Saturday, March 18, 2017

The Godfather: The story behind the story

Recently I read a book about the making of THE GODFATHER which changed my perception about the making of the masterpieces. I used to assume that a masterpiece is created with a lot of planning and a deep faith shown by the creators. Not in this case. This movie was a child of destiny and the result of unexpected events.
1. Mario Puzo didn’t want to write THE GODFATHER. He had no knowledge of mafia before writing the book. But at the age of 45, he was in a debt of thousands of dollars. So he decided to write something ‘commercial’ to save himself from poverty. When he wrote this book, he hated it so much that he threw it on the floor. But the book became an instant bestseller, selling 6 million copies within a year.
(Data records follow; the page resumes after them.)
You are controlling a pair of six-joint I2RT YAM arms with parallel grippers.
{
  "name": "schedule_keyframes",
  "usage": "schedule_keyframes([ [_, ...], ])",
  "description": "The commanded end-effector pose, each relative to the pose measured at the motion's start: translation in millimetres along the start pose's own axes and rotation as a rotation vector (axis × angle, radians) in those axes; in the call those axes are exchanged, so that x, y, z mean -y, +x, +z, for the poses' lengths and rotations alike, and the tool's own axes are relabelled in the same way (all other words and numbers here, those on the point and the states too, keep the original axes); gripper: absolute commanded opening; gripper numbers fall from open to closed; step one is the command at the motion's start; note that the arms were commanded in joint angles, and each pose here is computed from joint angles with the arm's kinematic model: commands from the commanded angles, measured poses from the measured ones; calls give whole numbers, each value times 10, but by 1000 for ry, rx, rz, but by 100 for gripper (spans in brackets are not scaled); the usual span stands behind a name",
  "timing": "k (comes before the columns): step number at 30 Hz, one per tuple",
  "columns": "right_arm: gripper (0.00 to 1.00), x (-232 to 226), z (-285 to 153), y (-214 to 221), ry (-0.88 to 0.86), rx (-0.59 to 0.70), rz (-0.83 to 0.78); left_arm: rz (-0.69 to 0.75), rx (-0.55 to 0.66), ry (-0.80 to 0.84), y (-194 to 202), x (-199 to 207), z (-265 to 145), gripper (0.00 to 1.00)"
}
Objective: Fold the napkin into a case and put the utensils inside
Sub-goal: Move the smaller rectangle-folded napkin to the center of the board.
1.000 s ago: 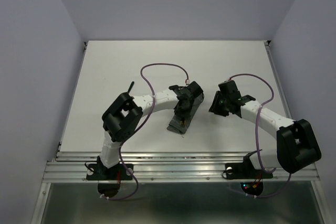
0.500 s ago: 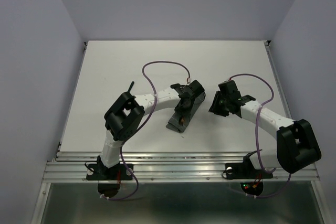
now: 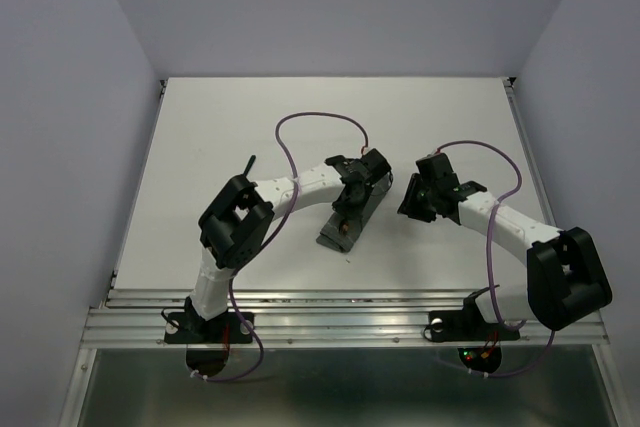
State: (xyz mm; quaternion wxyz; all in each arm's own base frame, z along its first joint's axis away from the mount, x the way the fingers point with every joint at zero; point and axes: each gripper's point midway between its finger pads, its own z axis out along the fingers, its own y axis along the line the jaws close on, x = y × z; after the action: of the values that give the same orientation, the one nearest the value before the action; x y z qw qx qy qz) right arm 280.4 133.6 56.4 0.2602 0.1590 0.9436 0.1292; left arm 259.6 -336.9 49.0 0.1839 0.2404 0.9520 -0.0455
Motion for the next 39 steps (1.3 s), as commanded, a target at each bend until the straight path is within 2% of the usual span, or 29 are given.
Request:
schedule_keyframes([
  [1,40,3,-32,-24,-7,14,-2,74,0,5,-46,-17,-44,4],
  [28,40,18,44,46,-3,-19,-11,178,32,-10,-170,-260,-30,6],
  [31,40,16,41,52,-5,-21,-11,184,20,-34,-154,-313,4,9],
  [33,40,8,28,47,-10,-18,-9,183,22,-48,-161,-335,6,17],
  [34,40,7,23,49,-12,-18,-10,177,21,-51,-157,-352,2,28],
  [37,40,-30,-1,58,-33,-24,-9,163,25,-56,-168,-378,-22,41],
  [38,40,-34,4,68,-38,-25,-5,155,31,-56,-180,-390,-51,49],
  [39,40,-126,-17,131,-92,-58,3,150,35,-60,-186,-403,-61,50],
])
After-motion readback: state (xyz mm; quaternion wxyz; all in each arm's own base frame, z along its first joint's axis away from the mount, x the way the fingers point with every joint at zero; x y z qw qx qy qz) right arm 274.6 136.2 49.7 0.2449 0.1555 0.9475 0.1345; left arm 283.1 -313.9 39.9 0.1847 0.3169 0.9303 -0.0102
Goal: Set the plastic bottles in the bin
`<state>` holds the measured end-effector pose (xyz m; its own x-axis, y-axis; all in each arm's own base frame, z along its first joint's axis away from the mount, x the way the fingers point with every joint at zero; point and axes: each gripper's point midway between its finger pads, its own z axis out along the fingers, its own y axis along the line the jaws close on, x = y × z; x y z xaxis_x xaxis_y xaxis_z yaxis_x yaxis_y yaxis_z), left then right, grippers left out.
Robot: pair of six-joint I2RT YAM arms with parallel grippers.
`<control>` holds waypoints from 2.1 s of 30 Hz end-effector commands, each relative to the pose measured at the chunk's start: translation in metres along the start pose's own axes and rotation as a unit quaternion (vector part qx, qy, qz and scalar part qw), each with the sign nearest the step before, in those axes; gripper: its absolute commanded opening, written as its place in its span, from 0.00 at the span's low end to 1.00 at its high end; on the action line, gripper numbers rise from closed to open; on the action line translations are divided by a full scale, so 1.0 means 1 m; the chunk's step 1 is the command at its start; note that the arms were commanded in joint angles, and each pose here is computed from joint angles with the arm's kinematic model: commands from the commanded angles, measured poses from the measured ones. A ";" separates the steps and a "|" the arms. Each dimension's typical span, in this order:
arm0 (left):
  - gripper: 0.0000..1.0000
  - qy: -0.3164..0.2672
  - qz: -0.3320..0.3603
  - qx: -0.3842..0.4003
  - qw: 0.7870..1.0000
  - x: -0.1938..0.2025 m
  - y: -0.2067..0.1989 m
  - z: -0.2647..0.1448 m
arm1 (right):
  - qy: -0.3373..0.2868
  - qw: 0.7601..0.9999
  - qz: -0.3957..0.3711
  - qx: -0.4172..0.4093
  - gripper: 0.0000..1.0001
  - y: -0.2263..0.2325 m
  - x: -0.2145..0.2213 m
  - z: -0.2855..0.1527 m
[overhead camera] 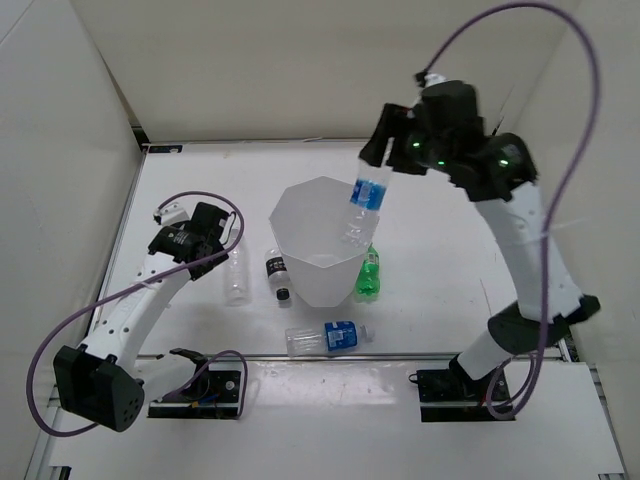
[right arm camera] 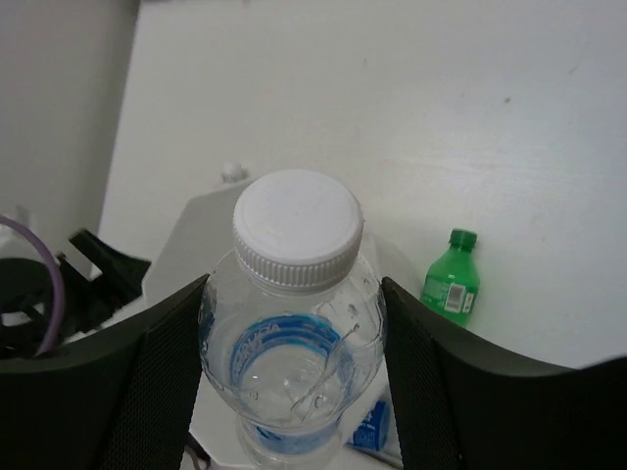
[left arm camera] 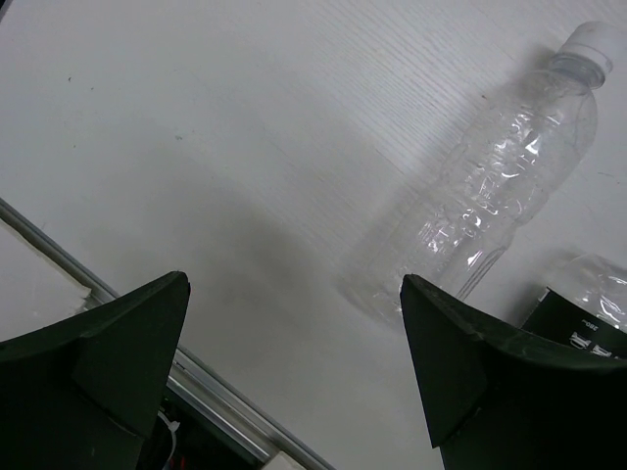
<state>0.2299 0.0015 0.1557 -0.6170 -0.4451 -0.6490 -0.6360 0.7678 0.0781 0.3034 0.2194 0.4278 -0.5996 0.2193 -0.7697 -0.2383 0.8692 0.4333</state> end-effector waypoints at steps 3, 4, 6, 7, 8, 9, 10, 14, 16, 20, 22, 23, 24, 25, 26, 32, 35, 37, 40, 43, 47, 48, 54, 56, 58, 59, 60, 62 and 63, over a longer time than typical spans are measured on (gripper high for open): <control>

It changed his fortune forever.

2. No director wanted to direct it, including Francis Ford Copolla. Twelve hot-shot directors had rejected it on different grounds, before Copolla agreed to direct it. He also didn’t want to touch this movie. When he read the novel, he found it very sleazy. But his friend suggested him that this movie will provide him money with which he could produce artistic movies.


3. Paramount Studio didn’t want to produce it because gangster movies had been flopping on the box office. But the success of the novel gave them some confidence, and they gave the green flag to direct it and also increased its budget to 6 million dollars. The movie went making 250 million dollars.


4. Except Marlon Brando all actors in the movie were unknown. The studio heads didn’t like Brando because he was considered to be ‘Box Office poison’. It was the persistence of Mario Puzo and Copolla that he got the role. When Puzo was writing the novel, he had Brando in his mind as Vito Corleone, and he had sent the screenplay to him for consideration.


5. Nobody wanted Al Pacino in the movie except Copolla. Actually Pacino was so sure that he won’t get the role that he didn’t bother to mug up his lines for the audition. But Copolla had deep faith in him, and he fought with the studio heads to keep him. It was only after the Solozzo scene in the restaurant that the studio heads were convinced that Pacino was the right person.


6. Above all, most of the people in the studio and the movie crew had absolutely no faith in the 29-years old Copolla as the director. Once he was sitting in the bathroom, and he heard two crew members saying that the director was a kid. There was a time when the studio guys had decided to fire him in the mid of the shoot. But he saved his ass by reshooting a scene and making them change the decision.
Before the shoot, THE GODFATHER was a movie you couldn’t trust to make. Decades after the movie was released, it’s still a movie you cannot ignore if you see it on any channel.